Research shows that the pharmaceutical industry prioritizes profit above health. Patents reduce the strict availability and accessibility of new essential drugs in developing countries, and therefore have a negative impact on the health of the world’s poor. Large pharmaceutical companies benefit more than smaller firms because they have a monopoly in the industry. To invest more in research and development in relation to economies of scale, are better placed to exploit new markets for drugs.

The example of India stressed the importance of generic production of essential drugs in developing countries. This shows that the movement while promoting economic growth in the industry and encourages investment in research and development of new drugs, the increase in prices of new medicines, thereby isolating the benefits of most poor people in developing countries in development.

The paper suggests that policies based on current and historical trade, developed countries have an ethical obligation to help poor countries develop infrastructure for industrial, pharmaceutical liability for failure to comply.
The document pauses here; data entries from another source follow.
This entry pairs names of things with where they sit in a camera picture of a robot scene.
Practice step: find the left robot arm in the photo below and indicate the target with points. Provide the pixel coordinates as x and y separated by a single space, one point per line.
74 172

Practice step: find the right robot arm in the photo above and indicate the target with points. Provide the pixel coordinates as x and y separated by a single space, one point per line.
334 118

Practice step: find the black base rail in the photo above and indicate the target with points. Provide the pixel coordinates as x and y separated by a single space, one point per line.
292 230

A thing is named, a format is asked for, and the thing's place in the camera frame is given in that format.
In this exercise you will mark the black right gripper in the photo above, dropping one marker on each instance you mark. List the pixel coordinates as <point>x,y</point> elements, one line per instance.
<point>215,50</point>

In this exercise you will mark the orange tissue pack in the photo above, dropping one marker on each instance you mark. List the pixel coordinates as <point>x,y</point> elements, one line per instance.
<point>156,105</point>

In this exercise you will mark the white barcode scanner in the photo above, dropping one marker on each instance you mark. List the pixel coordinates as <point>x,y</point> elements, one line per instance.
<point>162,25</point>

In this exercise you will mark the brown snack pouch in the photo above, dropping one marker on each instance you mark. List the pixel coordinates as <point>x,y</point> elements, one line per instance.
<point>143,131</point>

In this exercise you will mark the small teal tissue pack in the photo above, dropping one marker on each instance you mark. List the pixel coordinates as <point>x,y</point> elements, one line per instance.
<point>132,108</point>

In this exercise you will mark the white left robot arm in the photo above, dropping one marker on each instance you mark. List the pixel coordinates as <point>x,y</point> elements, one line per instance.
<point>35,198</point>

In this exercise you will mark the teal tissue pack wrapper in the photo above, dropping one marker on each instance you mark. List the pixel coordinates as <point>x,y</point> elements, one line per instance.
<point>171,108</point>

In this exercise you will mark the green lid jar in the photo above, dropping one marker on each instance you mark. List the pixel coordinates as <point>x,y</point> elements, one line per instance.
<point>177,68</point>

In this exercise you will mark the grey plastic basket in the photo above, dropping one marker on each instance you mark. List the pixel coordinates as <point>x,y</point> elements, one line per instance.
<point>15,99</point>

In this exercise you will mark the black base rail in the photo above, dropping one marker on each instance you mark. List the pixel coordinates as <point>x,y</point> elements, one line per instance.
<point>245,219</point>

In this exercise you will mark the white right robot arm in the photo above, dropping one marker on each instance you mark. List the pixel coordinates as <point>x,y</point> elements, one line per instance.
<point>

It is suggested that TRIPS allows the examination of an ethical framework. This includes increasing the public funding of research and development, reduce the duration of patents and allow developing countries to produce generic essential medicines.

The paper highlights the interplay of social, economic and political issues can increase the availability of essential drugs in developing countries. He stressed the importance of better understanding the issues related to patents strictly, and why the scientific community is essential to this process in terms of outreach and collaboration with external organizations and concerned citizens to the press in the end governments changing national and international level.

Table of Contents

1.
Presentation
1.1 What are the laws on patents?
1.2 What is TRIPS?
1.3 Scope and Structure document

2. The pharmaceutical industry profit or improve health?
2.1 Scale of profit
2.2 Priorities for investment
2.3 Dissemination

3. Essential drugs and generic production

4. Impact of TRIPS
4.1 The key benefits
4.2 Key disadvantages
4.3 The Doha Agreement and the compulsory license

5. Conclusions

6. References

1.

INTRODUCTION
“As the ancient scourge of vaccine against polio has disposed of its 50 years, Jonas Salk, inventor of the vaccine against polio was questioned why he had never had a patent on the drug, made it clear that immensely rich. “There is no patent,” said … “Could you patent the sun?” “(The magazine Salon.com, 2001).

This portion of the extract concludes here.